[[ SUPPLIED ENTRIES, beginning ]]

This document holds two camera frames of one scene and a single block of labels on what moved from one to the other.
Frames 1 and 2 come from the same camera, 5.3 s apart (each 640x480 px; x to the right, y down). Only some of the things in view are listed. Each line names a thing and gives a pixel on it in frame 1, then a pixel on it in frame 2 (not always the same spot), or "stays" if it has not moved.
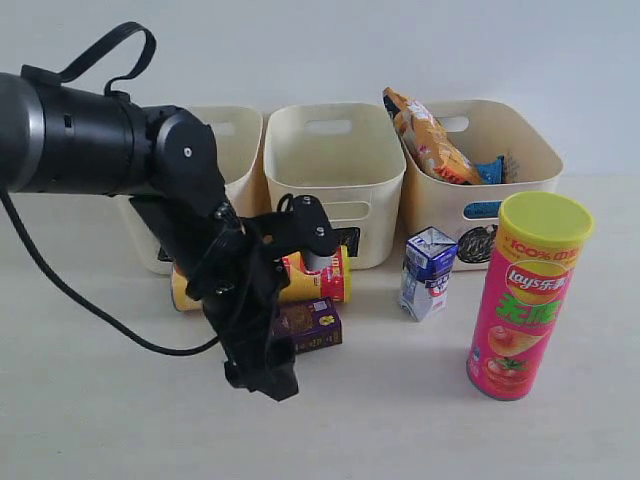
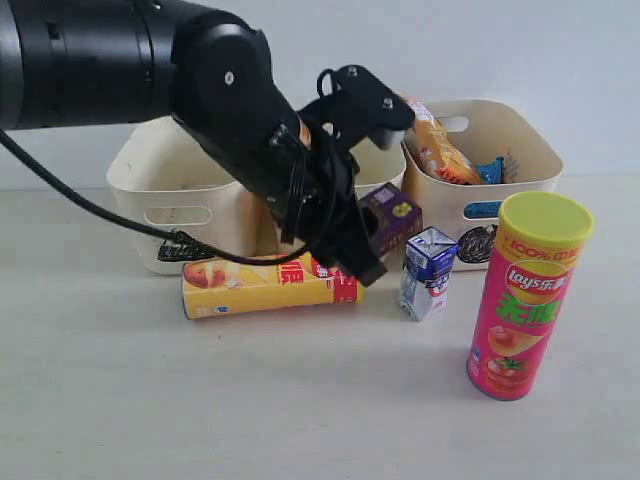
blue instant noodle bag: x=487 y=173 stays
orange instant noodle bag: x=436 y=153 stays
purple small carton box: x=312 y=324 -> x=398 y=214
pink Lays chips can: x=539 y=239 stays
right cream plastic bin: x=480 y=129 stays
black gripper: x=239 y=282 -> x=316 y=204
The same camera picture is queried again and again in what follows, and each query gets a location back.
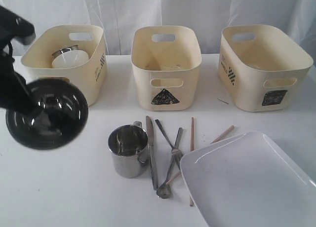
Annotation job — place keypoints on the steel mug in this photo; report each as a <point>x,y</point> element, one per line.
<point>64,50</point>
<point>128,145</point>

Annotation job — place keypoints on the cream bin with square mark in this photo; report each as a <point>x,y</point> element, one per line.
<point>261,67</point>

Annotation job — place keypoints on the wooden chopstick upright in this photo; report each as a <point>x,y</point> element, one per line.
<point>192,147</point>

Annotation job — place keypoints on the cream bin with triangle mark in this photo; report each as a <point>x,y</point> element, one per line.
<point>166,61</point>

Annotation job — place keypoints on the stainless steel bowl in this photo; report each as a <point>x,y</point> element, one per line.
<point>66,107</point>

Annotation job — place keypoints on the wooden chopstick slanted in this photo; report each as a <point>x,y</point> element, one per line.
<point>219,138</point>

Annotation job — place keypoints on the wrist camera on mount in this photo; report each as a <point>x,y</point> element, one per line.
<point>13,26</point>

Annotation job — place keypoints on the white ceramic bowl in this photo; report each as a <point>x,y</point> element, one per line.
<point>70,59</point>

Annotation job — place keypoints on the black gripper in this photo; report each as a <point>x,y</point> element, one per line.
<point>15,96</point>

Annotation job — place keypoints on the stainless steel table knife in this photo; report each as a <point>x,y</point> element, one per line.
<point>152,161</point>

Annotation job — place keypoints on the cream bin with circle mark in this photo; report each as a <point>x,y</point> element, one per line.
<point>88,77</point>

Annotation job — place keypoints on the white curtain backdrop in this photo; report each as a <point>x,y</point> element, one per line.
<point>121,18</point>

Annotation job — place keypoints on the stainless steel fork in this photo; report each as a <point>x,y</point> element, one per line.
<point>164,191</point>

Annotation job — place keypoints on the white rectangular plate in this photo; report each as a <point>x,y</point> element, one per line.
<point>248,181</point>

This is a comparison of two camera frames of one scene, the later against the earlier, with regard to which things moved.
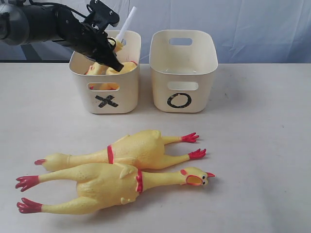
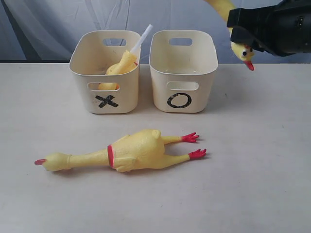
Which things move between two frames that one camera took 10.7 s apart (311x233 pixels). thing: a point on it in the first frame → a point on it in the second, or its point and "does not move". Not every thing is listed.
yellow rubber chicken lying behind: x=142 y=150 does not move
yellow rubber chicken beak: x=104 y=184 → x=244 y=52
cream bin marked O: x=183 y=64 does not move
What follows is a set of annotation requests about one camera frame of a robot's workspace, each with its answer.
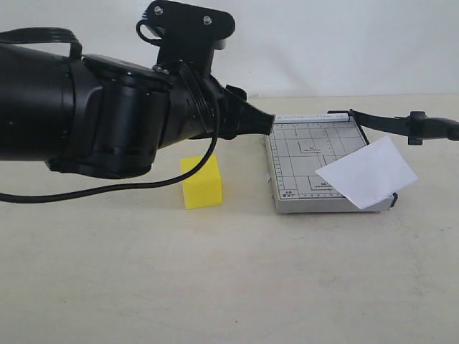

[[ SUPPLIED ENTRIES, end ]]

§ WORK REQUIRED
Which part of the entries opens with the line containing "purple small carton" and closes with the line containing "<point>261,67</point>"? Output that part exactly, ends included, pictures excluded.

§ FINISHED EXERCISE
purple small carton box: x=312 y=324 -> x=398 y=214
pink Lays chips can: x=539 y=239 stays
right cream plastic bin: x=480 y=129 stays
black gripper: x=239 y=282 -> x=316 y=204
The same camera picture is queried again and again in what follows, and each query gets a location back.
Annotation job — place keypoints on the steel mug in this photo; report each as a <point>x,y</point> element, one per line.
<point>64,50</point>
<point>128,145</point>

Annotation job — place keypoints on the cream bin with square mark in this photo; report each as a <point>x,y</point> element, one per line.
<point>261,67</point>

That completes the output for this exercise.